Тогда в Исторической библиотеке, конспектируя Светония и потрясенный описаниями проскрипций в Древнем Риме, я увидел у соседа книжечку Корнея Чуковского о поэте Александре Блоке и любопытства ради выписал. Книжка меня привела в смятение, ранний символизм Блока оказался созвучен моей первой влюбленности, я стал читать все о Блоке, у букинистов купил "Петербург" Андрея Белого, потом началось увлечение стихами Велимира Хлебникова и Бориса Пастернака, потом сам стал писать стихи. Таким образом ассоциативно я был подготовлен и к мысли о прелести новизны, и к искушению заняться формотворчеством. Присоединялась магия музыки. Я не пропускал ни одного концерта Софроницкого, играл тот самозабвенно, самобытно, а потом впервые "Поэма огня" Скрябина, "Колокола" Рахманинова, увлечение звукописью и латинским языком. Часто не понимая значения фраз, я наслаждался их звучанием: тэрра террарум, рерум публикорум, сальва домина etc... И еще. Много раз я ходил до войны на Кропоткинскую улицу в Музей западной живописи, и мне нравилось ходить туда и смотреть картины, но импрессионисты привлекали и волновали меня не своей пленэрной правдой, а своей таинственностью.
Дивизионисты писали цветными точками. Зачем? Почему? Почему не просто? Или они нравились мне недомолвками?
Тауэр в тумане?
Непредсказуемая штука жизнь. Белютин тратил время, силы, а ученики уходили, отпочковывались. Того, что они получали в студии, хватало им на весь остаток жизни. Незаметно бывшие авангардисты становились консерваторами. Вот и я на всю жизнь остался в плену неразрешимых задач постимпрессионизма. Неужели все так просто?
А как же самобытные гении? Или не всегда искусство начинается с нуля? Разве искусство не удел единиц? Моцарт и Сальери. Могут ли существовать под одной крышей триста Моцартов? Белютин отвечал, что да, могут!
Выставка на Таганке состоялась 26 ноября 1962 года. Пригласительный билет. На обложке был изображен глаз и текст - "Экспериментальная студия живописи и графики". Внутри билета - 30 подписей участников.

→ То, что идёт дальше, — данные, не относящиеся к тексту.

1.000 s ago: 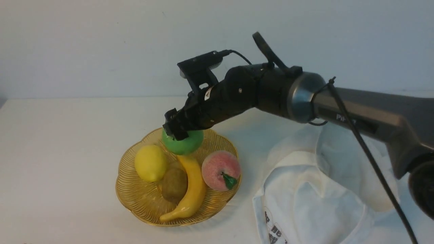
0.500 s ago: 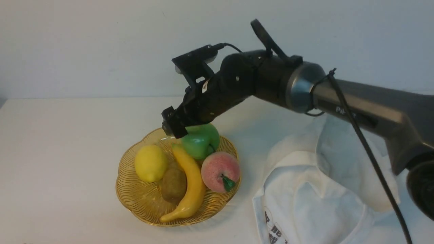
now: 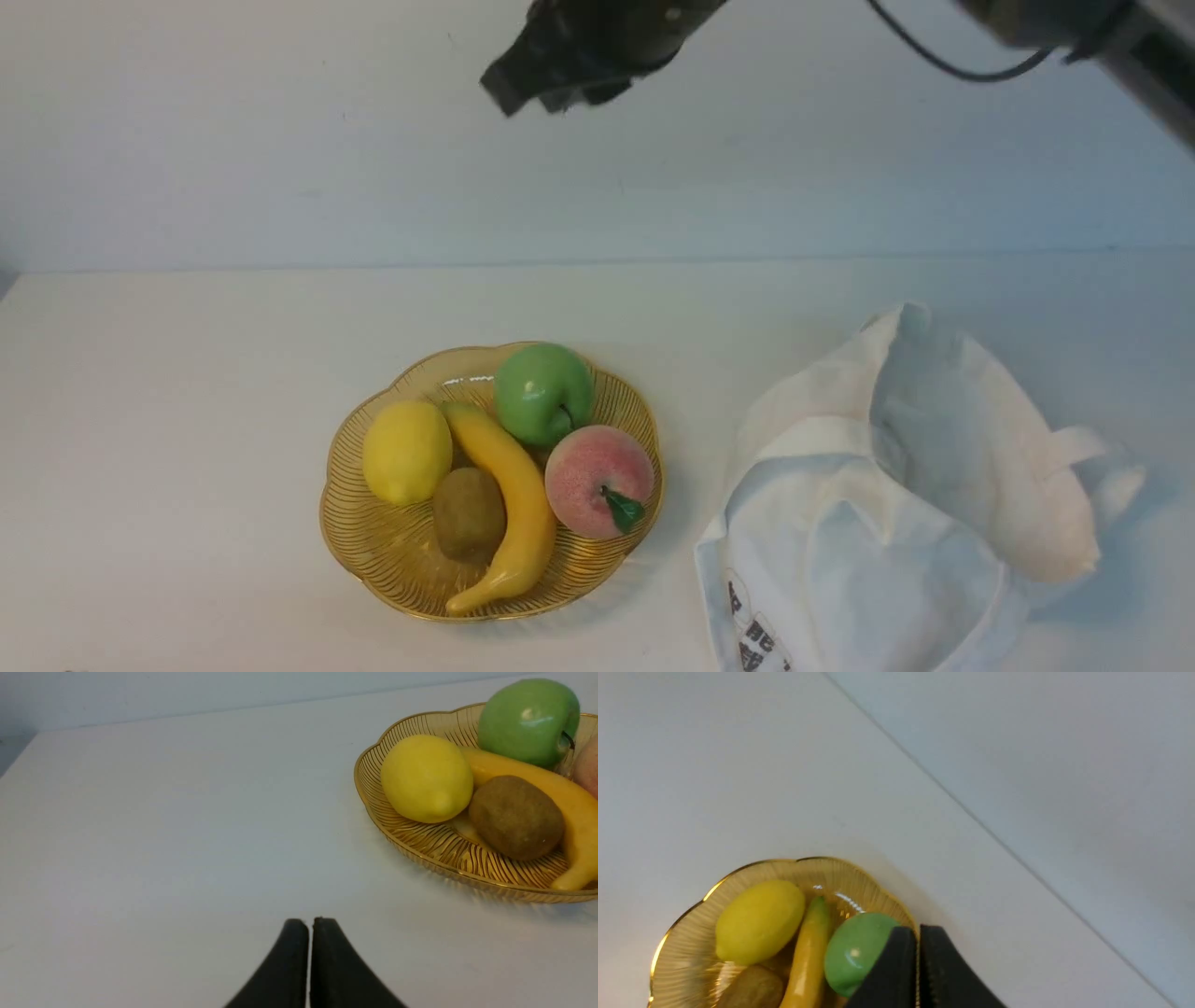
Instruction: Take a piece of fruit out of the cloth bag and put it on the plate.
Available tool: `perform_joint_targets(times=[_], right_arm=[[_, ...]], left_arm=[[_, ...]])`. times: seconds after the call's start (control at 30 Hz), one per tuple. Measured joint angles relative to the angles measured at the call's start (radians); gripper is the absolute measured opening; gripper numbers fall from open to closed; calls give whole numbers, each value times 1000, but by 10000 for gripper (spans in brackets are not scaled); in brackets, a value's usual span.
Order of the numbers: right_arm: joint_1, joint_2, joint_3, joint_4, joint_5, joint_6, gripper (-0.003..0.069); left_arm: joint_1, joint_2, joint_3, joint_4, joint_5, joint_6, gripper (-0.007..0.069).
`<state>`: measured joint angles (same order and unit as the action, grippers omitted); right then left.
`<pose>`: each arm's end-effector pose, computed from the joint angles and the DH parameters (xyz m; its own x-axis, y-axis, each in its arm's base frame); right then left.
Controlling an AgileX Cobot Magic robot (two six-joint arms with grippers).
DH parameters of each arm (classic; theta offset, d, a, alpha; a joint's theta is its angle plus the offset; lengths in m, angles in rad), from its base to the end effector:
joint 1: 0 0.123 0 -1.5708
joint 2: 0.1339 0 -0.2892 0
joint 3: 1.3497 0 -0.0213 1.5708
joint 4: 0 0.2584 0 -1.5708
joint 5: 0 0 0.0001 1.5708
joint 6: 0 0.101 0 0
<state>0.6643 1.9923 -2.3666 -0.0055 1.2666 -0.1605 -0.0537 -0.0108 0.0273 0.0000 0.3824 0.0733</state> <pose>0.3501 0.2735 0.4300 -0.4611 -0.5661 -0.6833 -0.6972 0.7075 -0.1156 0.0652 -0.0035 0.1669 -0.3015 0.0895 -0.9493 0.0760 0.9947 0.0697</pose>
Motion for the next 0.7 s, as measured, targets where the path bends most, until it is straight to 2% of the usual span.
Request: perform_joint_targets(times=[0.17,0.37,0.43,0.47,0.5,0.63,0.7], right_arm=[[0,-187,99,-78,3,68,-13],[0,-601,466,-113,3,139,-14],[0,-754,653,-136,-35,172,-14],[0,-864,804,-152,-117,199,-14],[0,-879,827,-155,-133,204,-14],[0,-1210,1367,-235,-584,250,-14],[0,-1313,1571,-281,-818,255,-14]], left_arm=[[0,0,0,0,0,0,-8],[0,0,0,0,0,0,-8],[0,0,0,0,0,0,-8],[0,0,0,0,0,0,-8],[0,0,0,0,0,0,-8],[0,0,0,0,0,0,-8],[0,0,0,0,0,0,-8]])
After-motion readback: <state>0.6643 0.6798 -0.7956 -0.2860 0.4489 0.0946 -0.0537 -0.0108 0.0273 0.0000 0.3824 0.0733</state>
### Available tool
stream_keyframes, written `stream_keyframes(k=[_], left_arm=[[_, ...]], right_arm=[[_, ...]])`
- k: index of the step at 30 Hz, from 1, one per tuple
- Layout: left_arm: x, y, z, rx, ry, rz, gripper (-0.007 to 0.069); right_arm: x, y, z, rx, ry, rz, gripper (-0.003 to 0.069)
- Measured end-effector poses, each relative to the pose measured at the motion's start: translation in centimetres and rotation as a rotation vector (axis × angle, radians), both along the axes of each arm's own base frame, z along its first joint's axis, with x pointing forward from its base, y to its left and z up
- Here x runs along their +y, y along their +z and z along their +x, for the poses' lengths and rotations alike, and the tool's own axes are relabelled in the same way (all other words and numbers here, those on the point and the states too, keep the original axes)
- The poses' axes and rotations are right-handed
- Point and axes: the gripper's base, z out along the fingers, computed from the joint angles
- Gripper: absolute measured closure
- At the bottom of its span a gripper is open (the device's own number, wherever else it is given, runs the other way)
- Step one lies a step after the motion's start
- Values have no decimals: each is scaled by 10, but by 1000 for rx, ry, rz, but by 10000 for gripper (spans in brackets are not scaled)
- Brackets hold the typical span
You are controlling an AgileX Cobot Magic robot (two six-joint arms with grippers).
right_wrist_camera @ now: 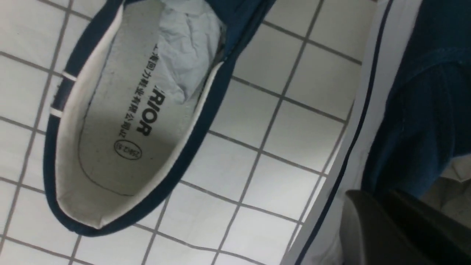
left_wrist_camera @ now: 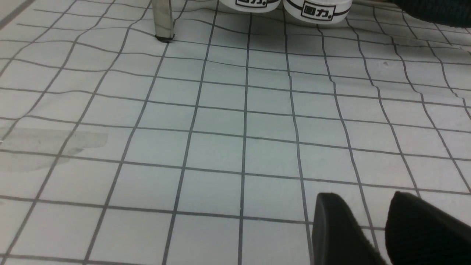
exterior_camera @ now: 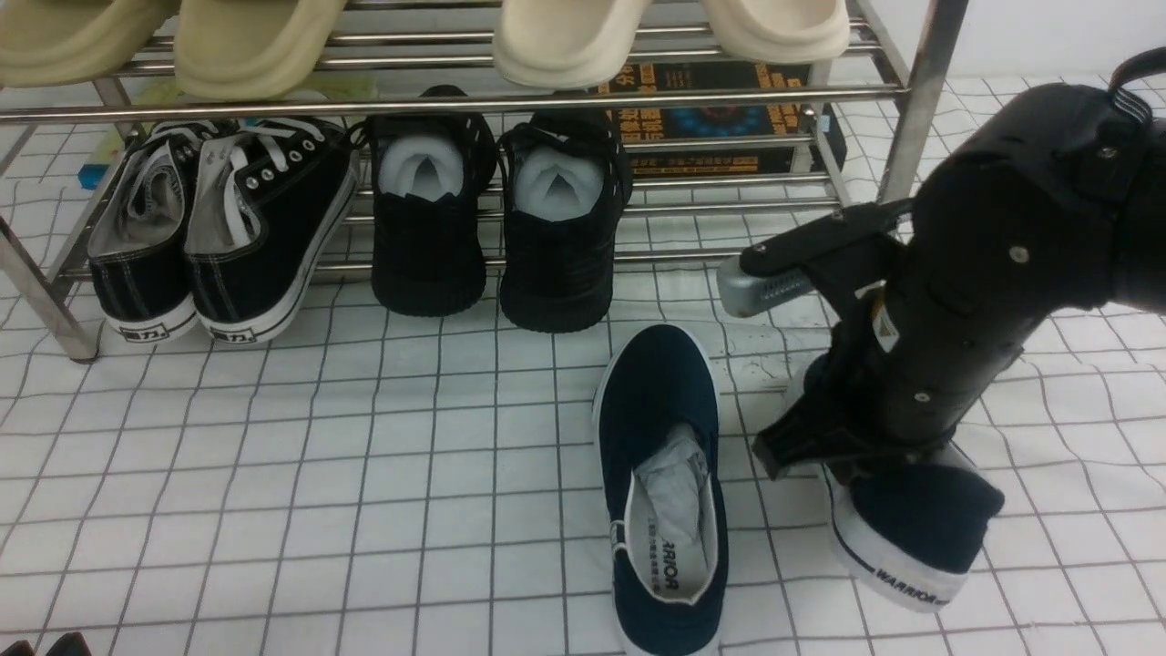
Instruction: Take the shoes off the shelf with your hand from the white checkered tablecloth.
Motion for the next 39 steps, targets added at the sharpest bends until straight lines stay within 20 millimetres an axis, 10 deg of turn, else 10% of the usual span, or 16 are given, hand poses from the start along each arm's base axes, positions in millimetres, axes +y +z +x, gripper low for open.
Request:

На обороте билета - "Художники студии и скульптор Эрнст Неизвестный приглашают Вас познакомиться с их новыми работами. Они Вас ждут 26 ноября в 18 часов. Адрес - метро "Таганская", Большая Коммунистическая, 9, студия живописи.
20 ноября 1962 года на очередное занятие студии пришел Эрнст Неизвестный. Он четыре часа наблюдал за работой, переходил от одного мольберта к другому. Работы студийцев ему понравились, и он предложил принять участие в росписях интерьеров Физического института, где должны были стоять выполненные им скульптуры.